* WHAT TO PRODUCE *
Without the pictures, write the listing below out again, line for line.

* GIVEN MATERIAL *
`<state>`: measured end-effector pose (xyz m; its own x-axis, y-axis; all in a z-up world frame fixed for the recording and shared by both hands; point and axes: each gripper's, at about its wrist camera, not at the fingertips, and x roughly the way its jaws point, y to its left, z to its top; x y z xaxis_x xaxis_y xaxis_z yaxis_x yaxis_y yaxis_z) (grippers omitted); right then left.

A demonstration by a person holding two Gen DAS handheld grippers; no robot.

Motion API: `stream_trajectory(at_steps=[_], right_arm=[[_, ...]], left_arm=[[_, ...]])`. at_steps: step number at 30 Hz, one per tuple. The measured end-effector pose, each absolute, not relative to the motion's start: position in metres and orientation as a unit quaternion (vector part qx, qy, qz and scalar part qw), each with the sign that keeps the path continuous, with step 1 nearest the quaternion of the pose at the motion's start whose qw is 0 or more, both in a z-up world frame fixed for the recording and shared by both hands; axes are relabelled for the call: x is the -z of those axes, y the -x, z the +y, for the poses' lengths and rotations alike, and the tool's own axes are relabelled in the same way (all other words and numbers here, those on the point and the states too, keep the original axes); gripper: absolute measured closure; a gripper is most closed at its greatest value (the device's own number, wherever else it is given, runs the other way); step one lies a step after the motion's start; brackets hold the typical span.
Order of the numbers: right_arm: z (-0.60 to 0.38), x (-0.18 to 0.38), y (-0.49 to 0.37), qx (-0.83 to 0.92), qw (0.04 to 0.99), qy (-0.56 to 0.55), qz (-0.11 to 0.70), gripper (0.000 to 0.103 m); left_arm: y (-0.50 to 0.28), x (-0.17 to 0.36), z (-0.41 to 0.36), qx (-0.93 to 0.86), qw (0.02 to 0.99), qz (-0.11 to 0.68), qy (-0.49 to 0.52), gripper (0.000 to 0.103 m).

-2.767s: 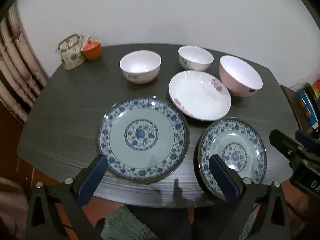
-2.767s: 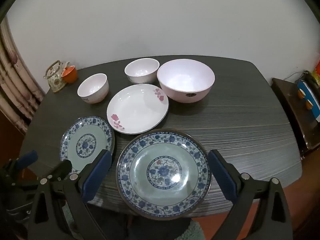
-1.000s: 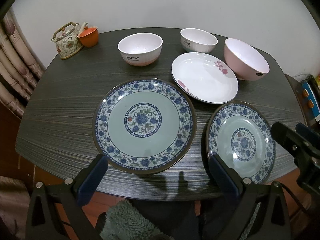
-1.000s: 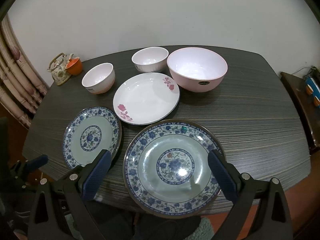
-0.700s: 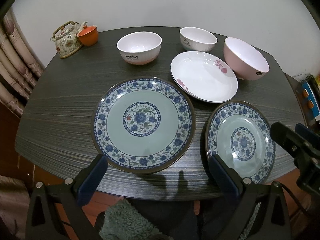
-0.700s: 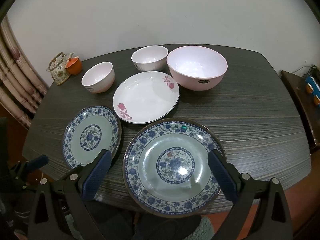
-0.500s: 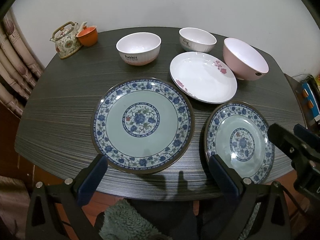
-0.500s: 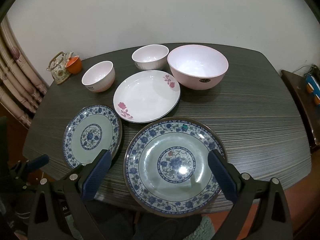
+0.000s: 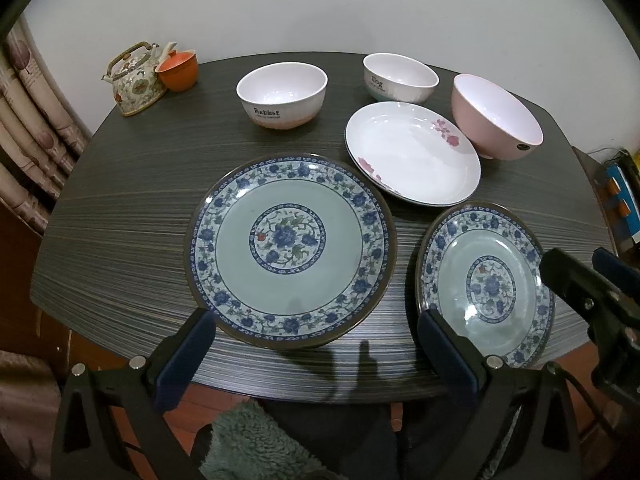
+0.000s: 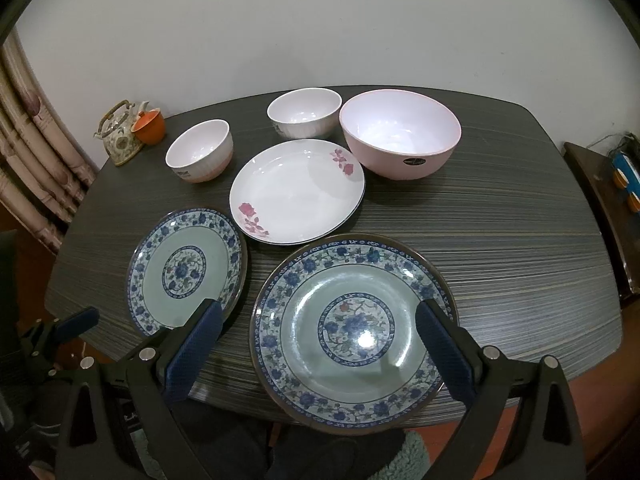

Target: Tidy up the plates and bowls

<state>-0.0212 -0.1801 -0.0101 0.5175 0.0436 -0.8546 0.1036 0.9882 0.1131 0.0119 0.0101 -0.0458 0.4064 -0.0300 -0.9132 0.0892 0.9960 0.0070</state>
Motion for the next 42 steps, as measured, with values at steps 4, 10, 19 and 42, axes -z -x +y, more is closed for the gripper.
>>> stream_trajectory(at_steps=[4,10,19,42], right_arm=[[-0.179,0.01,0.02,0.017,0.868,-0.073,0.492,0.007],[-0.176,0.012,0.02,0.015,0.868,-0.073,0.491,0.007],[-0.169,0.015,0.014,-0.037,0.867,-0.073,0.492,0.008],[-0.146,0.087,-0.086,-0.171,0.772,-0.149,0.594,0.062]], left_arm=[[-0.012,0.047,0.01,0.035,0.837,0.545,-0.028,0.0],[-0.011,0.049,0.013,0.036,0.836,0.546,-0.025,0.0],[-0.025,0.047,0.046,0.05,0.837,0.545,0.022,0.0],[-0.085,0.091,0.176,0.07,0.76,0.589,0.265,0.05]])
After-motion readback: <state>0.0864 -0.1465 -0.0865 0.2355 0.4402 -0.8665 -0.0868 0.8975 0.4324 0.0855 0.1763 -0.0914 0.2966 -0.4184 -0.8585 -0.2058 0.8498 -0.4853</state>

* SOLUTION BELOW *
`<state>`: measured end-effector pose (xyz m; its own x-axis, y-axis; all in a z-up world frame fixed for the recording and shared by both hands; point and axes: each gripper's, at about its wrist camera, not at the fingertips, and x roughly the way its jaws point, y to its left, z to its top; x y z xaxis_x xaxis_y xaxis_z yaxis_x yaxis_y yaxis_z) (grippers omitted); right then left.

A demonstration by a person holding two Gen DAS handheld grippers; no robot.

Motion API: `stream_trajectory(at_steps=[_], right_arm=[[_, ...]], left_arm=[[_, ...]])`. at_steps: step number at 30 Hz, one per tuple. The measured end-effector pose, each absolute, not relative to the motion's start: position in metres and orientation as a unit quaternion (vector part qx, qy, qz and scalar part qw), each with the sign that keeps the path continuous, with step 1 nearest the quaternion of the pose at the motion's start whose qw is 0 or more, both in a z-up world frame fixed for the recording and shared by both hands; axes are relabelled for the call: x is the -z of those axes, y the -x, z the +y, for the poses' lengths and rotations alike, and the tool's own axes are relabelled in the same way (all other words and numbers here, those on the point and the states too, keep the original axes); gripper: absolute measured closure; a gripper is most closed at its greatest value (the device's own number, wherever else it is given, runs the other way); step one lies a step after the motion's start; brackets hold the typical span.
Order of the numbers: right_arm: z (-0.60 to 0.38), x (-0.18 to 0.38), y (-0.49 to 0.37), qx (-0.83 to 0.92), qw (0.04 to 0.99), qy (-0.56 to 0.55), qz (-0.11 to 0.70), gripper (0.000 to 0.103 m); left_arm: y (-0.50 to 0.28), x (-0.17 to 0.36), z (-0.41 to 0.36), qx (-0.93 to 0.86), qw (0.02 to 0.99), qz (-0.11 to 0.68), qy (-0.49 to 0.52), gripper (0.000 to 0.103 m).

-2.767s: 
-2.767s: 
-1.000s: 
-1.000s: 
-0.700s: 
-0.700s: 
-0.500s: 
-0.500s: 
+0.000s: 
+0.000s: 

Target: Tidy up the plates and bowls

<state>-0.0212 -0.1801 -0.0101 0.5175 0.0436 -0.8546 0.1036 0.9882 0.1131 0.0119 0.0101 -0.0458 0.4064 -0.0300 -0.9132 0.0892 0.9960 0.0070</state>
Motion for the next 42 steps, as measured, with values at steps 4, 10, 19 and 42, axes -z -x +y, more is closed for the gripper.
>>> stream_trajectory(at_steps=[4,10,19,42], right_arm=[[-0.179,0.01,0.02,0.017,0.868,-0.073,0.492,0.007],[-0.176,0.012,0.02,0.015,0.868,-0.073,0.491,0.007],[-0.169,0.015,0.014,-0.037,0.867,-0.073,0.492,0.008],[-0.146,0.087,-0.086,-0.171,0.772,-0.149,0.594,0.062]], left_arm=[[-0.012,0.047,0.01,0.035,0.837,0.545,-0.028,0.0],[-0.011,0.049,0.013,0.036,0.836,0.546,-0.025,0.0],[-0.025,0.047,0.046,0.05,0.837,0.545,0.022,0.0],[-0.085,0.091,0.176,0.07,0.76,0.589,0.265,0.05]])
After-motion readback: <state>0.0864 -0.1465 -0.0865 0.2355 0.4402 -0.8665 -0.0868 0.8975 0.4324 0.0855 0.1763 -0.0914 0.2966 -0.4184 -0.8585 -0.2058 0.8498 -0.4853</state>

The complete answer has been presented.